▶ **WORK ITEM**: Please print, exactly, only the lines in the entries below from the line that has "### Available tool" through the line that has "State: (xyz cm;". Pictures don't go in.

(Stored dataset items)
[Start of Attachment]

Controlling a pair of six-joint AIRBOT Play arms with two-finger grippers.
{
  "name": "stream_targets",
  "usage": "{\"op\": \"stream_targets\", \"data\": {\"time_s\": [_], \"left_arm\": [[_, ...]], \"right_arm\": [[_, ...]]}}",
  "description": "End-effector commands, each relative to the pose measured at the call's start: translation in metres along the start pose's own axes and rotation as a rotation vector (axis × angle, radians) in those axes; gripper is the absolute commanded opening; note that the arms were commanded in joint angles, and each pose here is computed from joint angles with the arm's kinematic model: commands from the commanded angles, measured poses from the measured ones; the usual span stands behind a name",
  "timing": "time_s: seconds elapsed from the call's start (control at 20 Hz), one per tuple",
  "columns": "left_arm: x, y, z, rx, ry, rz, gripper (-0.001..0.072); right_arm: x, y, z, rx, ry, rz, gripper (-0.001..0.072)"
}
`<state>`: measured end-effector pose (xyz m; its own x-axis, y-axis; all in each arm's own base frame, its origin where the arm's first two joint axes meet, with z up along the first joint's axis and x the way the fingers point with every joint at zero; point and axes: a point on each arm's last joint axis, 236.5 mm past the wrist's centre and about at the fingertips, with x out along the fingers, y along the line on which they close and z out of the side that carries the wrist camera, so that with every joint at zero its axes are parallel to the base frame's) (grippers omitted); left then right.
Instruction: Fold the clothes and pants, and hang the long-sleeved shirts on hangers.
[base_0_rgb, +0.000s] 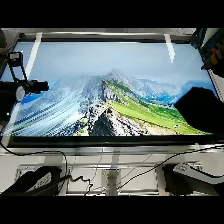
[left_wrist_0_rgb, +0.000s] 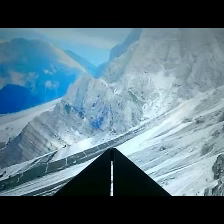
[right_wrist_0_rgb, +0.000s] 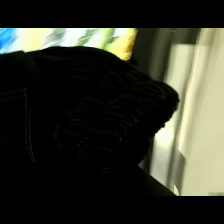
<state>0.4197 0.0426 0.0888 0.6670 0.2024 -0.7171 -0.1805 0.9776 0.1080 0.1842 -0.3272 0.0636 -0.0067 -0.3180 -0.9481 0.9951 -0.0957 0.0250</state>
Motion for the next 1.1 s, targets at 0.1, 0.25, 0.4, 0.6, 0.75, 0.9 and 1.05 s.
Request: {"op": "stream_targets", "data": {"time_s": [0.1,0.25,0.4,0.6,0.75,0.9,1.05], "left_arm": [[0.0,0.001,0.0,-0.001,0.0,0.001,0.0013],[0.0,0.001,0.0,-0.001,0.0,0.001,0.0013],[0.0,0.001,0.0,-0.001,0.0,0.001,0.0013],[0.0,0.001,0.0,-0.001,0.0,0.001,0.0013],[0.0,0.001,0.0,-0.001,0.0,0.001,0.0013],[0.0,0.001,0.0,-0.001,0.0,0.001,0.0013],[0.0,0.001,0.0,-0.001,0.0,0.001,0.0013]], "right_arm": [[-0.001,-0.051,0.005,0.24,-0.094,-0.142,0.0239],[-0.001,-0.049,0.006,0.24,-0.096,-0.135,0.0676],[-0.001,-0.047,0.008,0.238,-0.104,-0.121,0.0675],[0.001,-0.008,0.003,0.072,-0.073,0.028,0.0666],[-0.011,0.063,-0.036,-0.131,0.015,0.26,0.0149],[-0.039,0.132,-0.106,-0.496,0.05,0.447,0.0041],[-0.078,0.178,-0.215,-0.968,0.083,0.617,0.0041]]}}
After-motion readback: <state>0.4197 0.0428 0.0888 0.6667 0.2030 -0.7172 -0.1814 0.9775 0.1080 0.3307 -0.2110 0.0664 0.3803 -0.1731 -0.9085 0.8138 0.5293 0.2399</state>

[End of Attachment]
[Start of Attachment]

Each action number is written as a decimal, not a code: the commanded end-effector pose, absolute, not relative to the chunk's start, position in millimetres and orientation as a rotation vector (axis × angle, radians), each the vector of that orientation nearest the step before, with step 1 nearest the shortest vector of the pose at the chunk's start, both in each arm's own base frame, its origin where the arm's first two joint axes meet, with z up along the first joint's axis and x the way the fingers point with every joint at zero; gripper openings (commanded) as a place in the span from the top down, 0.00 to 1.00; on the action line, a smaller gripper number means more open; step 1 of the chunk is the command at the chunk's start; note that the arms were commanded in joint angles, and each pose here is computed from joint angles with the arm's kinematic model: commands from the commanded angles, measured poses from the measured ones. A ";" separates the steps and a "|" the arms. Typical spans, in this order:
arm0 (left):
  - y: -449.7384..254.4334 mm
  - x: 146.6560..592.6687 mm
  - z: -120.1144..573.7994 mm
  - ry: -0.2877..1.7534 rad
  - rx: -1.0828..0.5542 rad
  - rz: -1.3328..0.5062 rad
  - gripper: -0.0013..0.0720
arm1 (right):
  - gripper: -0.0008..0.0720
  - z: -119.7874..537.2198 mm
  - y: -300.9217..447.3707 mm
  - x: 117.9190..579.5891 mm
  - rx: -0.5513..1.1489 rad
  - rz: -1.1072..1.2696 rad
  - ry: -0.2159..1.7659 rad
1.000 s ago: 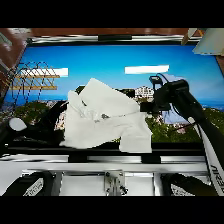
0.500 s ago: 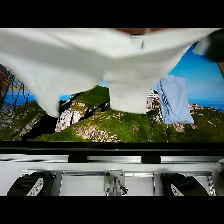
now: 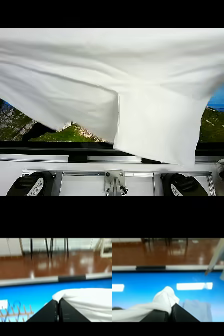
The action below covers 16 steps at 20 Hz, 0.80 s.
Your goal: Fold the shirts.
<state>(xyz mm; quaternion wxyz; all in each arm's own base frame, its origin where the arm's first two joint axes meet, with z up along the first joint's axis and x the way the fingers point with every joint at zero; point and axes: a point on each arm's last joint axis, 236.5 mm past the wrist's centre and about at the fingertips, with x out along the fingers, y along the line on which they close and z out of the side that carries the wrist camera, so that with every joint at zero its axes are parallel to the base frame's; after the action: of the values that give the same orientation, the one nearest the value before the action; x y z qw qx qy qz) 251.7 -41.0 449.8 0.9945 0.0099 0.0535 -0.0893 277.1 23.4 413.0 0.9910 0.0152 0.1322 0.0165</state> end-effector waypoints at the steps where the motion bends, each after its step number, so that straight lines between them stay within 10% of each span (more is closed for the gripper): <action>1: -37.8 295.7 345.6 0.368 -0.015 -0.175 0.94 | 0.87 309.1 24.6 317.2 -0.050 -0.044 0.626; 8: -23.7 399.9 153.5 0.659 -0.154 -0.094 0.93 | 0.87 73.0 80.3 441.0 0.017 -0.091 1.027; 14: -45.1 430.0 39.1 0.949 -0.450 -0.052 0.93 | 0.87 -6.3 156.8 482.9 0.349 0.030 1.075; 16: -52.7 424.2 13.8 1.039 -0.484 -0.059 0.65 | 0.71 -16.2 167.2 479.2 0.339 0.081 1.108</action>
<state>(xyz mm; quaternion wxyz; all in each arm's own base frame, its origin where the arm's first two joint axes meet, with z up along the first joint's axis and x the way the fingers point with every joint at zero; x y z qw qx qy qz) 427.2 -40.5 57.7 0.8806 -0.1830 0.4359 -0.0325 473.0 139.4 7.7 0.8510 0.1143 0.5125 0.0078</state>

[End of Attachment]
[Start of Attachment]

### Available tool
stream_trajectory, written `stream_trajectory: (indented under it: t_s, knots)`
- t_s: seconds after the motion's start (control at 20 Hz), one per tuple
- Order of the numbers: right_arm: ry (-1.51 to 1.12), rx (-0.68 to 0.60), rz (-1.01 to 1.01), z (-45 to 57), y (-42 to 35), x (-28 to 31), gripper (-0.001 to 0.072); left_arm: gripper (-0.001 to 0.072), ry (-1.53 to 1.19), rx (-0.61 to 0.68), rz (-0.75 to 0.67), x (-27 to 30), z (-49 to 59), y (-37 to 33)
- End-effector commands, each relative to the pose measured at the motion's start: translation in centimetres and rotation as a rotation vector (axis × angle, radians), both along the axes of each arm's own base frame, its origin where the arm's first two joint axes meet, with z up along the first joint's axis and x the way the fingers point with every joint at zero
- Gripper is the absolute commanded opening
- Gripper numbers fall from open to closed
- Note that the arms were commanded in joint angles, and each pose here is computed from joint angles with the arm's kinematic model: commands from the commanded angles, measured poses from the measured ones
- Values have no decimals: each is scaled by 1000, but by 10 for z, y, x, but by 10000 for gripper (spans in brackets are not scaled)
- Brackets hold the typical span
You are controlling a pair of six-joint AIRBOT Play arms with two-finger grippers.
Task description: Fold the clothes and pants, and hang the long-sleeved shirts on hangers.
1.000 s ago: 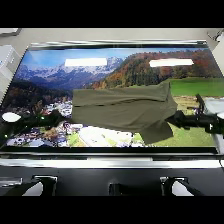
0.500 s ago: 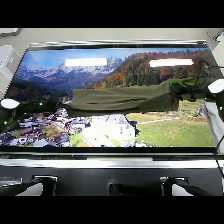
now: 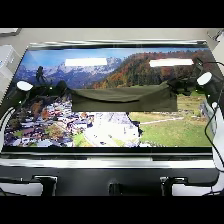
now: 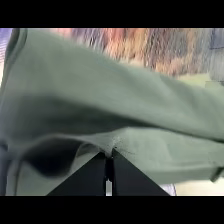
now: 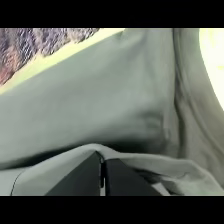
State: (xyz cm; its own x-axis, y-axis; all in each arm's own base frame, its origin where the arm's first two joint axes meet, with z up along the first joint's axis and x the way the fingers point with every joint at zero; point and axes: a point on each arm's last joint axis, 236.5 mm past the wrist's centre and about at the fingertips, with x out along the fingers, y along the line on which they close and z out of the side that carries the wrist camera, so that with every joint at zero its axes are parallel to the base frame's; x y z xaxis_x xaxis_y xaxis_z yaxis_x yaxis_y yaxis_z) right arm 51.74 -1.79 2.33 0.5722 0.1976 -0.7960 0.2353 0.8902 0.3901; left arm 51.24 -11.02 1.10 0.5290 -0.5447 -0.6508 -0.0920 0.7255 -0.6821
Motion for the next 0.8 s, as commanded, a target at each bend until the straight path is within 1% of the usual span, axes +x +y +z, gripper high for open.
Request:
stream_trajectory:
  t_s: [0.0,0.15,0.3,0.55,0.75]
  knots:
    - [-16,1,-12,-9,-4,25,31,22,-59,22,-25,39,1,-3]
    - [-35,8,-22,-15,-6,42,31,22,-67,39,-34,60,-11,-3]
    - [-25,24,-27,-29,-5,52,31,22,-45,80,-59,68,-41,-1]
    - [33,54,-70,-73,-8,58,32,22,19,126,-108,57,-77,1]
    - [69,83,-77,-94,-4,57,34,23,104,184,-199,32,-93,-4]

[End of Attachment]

▶ **RESPONSE BELOW**:
### Available tool
stream_trajectory, written `stream_trajectory: (indented under it: t_s, knots)`
- t_s: seconds after the motion's start (control at 20 Hz), one per tuple
- Order of the numbers: right_arm: ry (-1.51 to 1.12), rx (-0.68 to 0.60), rz (-1.01 to 1.01), z (-45 to 57), y (-42 to 35), x (-28 to 31), gripper (-0.001 to 0.072); left_arm: gripper (-0.001 to 0.072), ry (-1.53 to 1.19), rx (-0.61 to 0.68), rz (-0.75 to 0.67), x (-27 to 30), z (-49 to 59), y (-37 to 33)
- End-effector commands, each relative to the pose measured at the motion's start: translation in centimetres and rotation as a rotation vector (axis × angle, radians), both along the axes of each arm's own base frame, its origin where the arm's first two joint axes meet, with z up along the first joint's axis and x the way the fingers point with every joint at zero
- Gripper is the absolute commanded opening
- Gripper numbers fall from open to closed
- Note that the arms were commanded in joint angles, and each pose here is computed from joint angles with the arm's kinematic model: commands from the commanded angles, measured poses from the measured ones
- Values have no decimals: each is scaled by 1000, but by 10 for z, y, x, but by 10000 for gripper (spans in brackets are not scaled)
- Brackets hold the typical span
You are controlling a pair of six-joint AIRBOT Play arms with two-finger grippers.
Task description: Fold the clothes and pants, and hang the long-sleeved shirts on hangers.
1.000 s ago: 
0.500 s ago: 
now: 
now: 
now: 
State: (xyz cm; its own x-axis, y-axis; all in each arm's own base frame, its origin where the arm's first two joint axes meet, with z up along the first joint's axis and x the way the fingers point with every joint at zero; point and axes: a point on each arm's last joint axis, 236.5 mm past the wrist's centre and about at the fingertips, with x out along the fingers, y along the line on which they close and z out of the side that carries the wrist camera, so that with every joint at zero its axes are parallel to the base frame's; x y z xaxis_x xaxis_y xaxis_z yaxis_x yaxis_y yaxis_z) right arm 51.74 -1.79 2.33 0.5722 0.1976 -0.7960 0.2353 0.8902 0.3901; left arm 51.24 -11.02 1.10 0.5290 -0.5447 -0.6508 -0.0920 0.7255 -0.6821

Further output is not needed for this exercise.